Kumusha Bus, an African adaption of the Libre Bus, was launched in Addis Ababa, Ethiopia in June 2014. The idea of the bus is to travel around a country for 6 days and stop along the way to engage with local communities and activate their interest and participation in Africa’s growing Open Movement. Local communities are activated through various interventions, including localised photo bombing, OER (Open Educational Resource) training at a local school, Wikipedia edit-a-thon, citizen journalism, Creative Commons open mic, or open movie sessions. The movements covered during Kumusha Bus could range from Wikipedia, Wikimedia Commons, Creative Commons, OSM (Open Street Map), GLAM, Open Data, OER (Open Educational Resource) to OKFN (Open Knowledge Foundation).

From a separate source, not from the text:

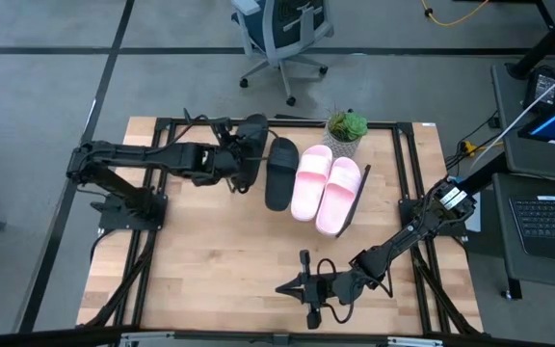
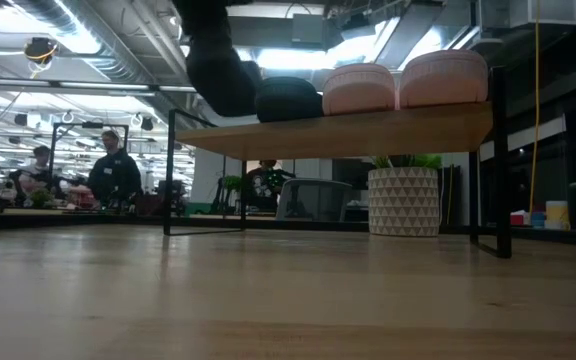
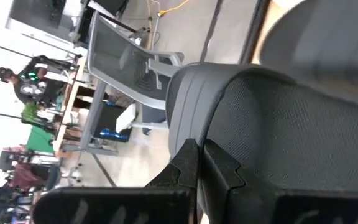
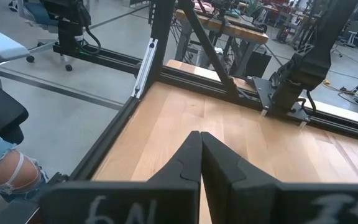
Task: Pick and place slides into the shelf
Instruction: Put the black slide on the shelf
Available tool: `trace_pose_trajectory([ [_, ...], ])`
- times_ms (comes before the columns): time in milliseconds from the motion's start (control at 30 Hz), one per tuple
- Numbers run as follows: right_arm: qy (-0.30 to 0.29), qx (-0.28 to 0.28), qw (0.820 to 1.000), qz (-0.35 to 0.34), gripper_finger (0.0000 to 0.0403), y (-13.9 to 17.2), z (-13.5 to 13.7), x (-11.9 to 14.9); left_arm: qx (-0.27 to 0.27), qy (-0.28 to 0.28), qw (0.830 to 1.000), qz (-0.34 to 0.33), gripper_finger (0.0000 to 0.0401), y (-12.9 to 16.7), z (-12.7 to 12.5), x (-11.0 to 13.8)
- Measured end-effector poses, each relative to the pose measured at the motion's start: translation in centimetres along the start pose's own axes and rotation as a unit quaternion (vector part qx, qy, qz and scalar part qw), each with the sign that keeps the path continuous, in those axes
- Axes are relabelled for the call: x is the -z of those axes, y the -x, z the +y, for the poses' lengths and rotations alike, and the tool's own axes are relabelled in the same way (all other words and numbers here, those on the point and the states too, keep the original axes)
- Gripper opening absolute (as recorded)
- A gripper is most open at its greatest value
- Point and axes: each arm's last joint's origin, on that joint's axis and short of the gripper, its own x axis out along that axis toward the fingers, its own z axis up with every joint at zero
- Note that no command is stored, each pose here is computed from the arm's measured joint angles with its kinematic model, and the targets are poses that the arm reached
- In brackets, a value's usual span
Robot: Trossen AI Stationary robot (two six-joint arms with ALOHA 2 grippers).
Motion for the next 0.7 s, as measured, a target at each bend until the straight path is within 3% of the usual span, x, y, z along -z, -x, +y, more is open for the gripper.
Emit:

Following pitches from Ethiopia, Malawi, Cote D’Ivoire and Malawi to host the event, the 2014 Kumusha Bus pilot project was ultimately awarded to Ethiopia. Kumusha Bus Addis involved representatives and communities from nine organisations, including: AIESEC (International Student Association); CCL (Creative Centre for Leadership, which is engaged with communities and innovation); Sheger FM (Ethiopia’s first private media); AYWLO (Act Young Women Leadership Organisation); GIZ (a developmental partner); HILCOE (a private college); SIM (Social Innovation Mentors Communities); and representatives from the Copy Right Association.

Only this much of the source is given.